> _What you should do_: What you return must be the exact lines of the material below, from the first through the one that has "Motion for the", with no pictures and, please, nothing else.

-*-*-

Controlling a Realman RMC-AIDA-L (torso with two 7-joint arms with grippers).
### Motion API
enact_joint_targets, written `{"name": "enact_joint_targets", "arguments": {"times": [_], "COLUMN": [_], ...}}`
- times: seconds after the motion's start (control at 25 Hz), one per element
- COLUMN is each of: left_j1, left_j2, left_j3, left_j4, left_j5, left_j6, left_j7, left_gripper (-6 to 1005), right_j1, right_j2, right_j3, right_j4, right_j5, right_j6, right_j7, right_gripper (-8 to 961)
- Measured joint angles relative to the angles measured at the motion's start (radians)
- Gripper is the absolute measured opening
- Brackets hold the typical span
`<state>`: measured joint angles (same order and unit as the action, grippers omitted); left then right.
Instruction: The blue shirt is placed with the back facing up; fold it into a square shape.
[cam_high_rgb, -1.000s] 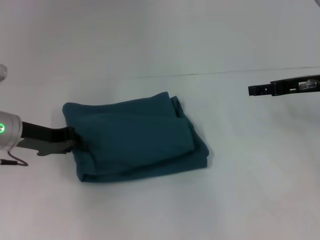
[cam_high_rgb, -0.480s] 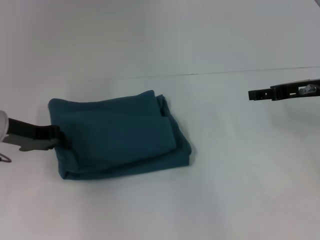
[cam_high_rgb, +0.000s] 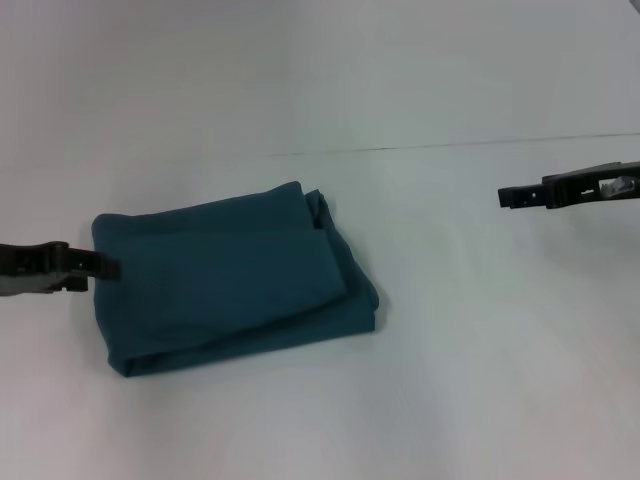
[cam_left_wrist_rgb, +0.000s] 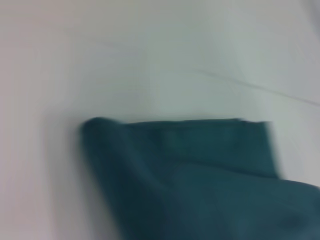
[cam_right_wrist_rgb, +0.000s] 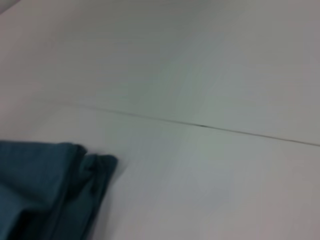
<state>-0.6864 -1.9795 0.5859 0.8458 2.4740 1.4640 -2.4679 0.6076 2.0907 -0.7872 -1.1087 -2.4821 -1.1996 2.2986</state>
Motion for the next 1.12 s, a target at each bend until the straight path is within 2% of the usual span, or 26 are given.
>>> {"name": "enact_joint_targets", "arguments": {"times": [0.12,0.36,0.52,0.76,1.12], "left_j1": [0.036,0.169,0.253,0.345,0.382], "left_j2": [-0.005,-0.036,-0.061,-0.086,-0.105], "left_j3": [-0.065,-0.160,-0.232,-0.309,-0.311], "left_j4": [0.052,0.139,0.146,0.134,0.129], "left_j5": [-0.070,-0.191,-0.218,-0.242,-0.234], "left_j6": [0.130,0.412,0.497,0.526,0.539], "left_j7": [0.142,0.454,0.607,0.745,0.778], "left_gripper": [437,724,899,948,948], "right_j1": [-0.003,-0.066,-0.095,-0.105,-0.116], "right_j2": [0.001,-0.001,-0.006,-0.001,0.003], "right_j3": [-0.001,-0.001,0.001,-0.001,-0.017], "right_j4": [-0.013,-0.059,-0.064,-0.065,-0.049], "right_j5": [0.011,0.182,0.274,0.274,0.282], "right_j6": [-0.053,-0.257,-0.408,-0.557,-0.650], "right_j7": [-0.066,-0.303,-0.429,-0.495,-0.510], "right_gripper": [779,779,778,779,893]}}
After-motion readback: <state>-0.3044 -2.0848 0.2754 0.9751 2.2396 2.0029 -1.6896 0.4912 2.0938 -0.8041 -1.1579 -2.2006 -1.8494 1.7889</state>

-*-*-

> _Result of the exercise_:
Controlling a Realman RMC-AIDA-L (torso with two 7-joint arms with grippers).
### Motion API
enact_joint_targets, written `{"name": "enact_joint_targets", "arguments": {"times": [_], "COLUMN": [_], ...}}`
- times: seconds after the motion's start (control at 25 Hz), one per element
- COLUMN is each of: left_j1, left_j2, left_j3, left_j4, left_j5, left_j6, left_j7, left_gripper (-6 to 1005), right_j1, right_j2, right_j3, right_j4, right_j5, right_j6, right_j7, right_gripper (-8 to 961)
- Measured joint angles relative to the angles measured at the motion's start (radians)
- Gripper is the absolute measured opening
- Brackets hold the typical span
`<state>`: measured joint angles (same order and unit as the action, grippers omitted); left then right.
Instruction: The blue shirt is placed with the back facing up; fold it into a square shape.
[cam_high_rgb, -1.000s] 
[cam_high_rgb, -0.480s] 
[cam_high_rgb, +0.000s] 
[cam_left_wrist_rgb, +0.000s] 
[cam_right_wrist_rgb, +0.000s] 
<state>-0.6864 -1.9795 0.5859 0.8458 2.4740 1.4640 -2.4679 0.6076 2.0907 -0.7872 -1.1087 -2.4821 -1.1996 2.2986</state>
Motion for the next 1.12 s, a target at each bend until the straight path is within 2% of the usual span, or 26 are given.

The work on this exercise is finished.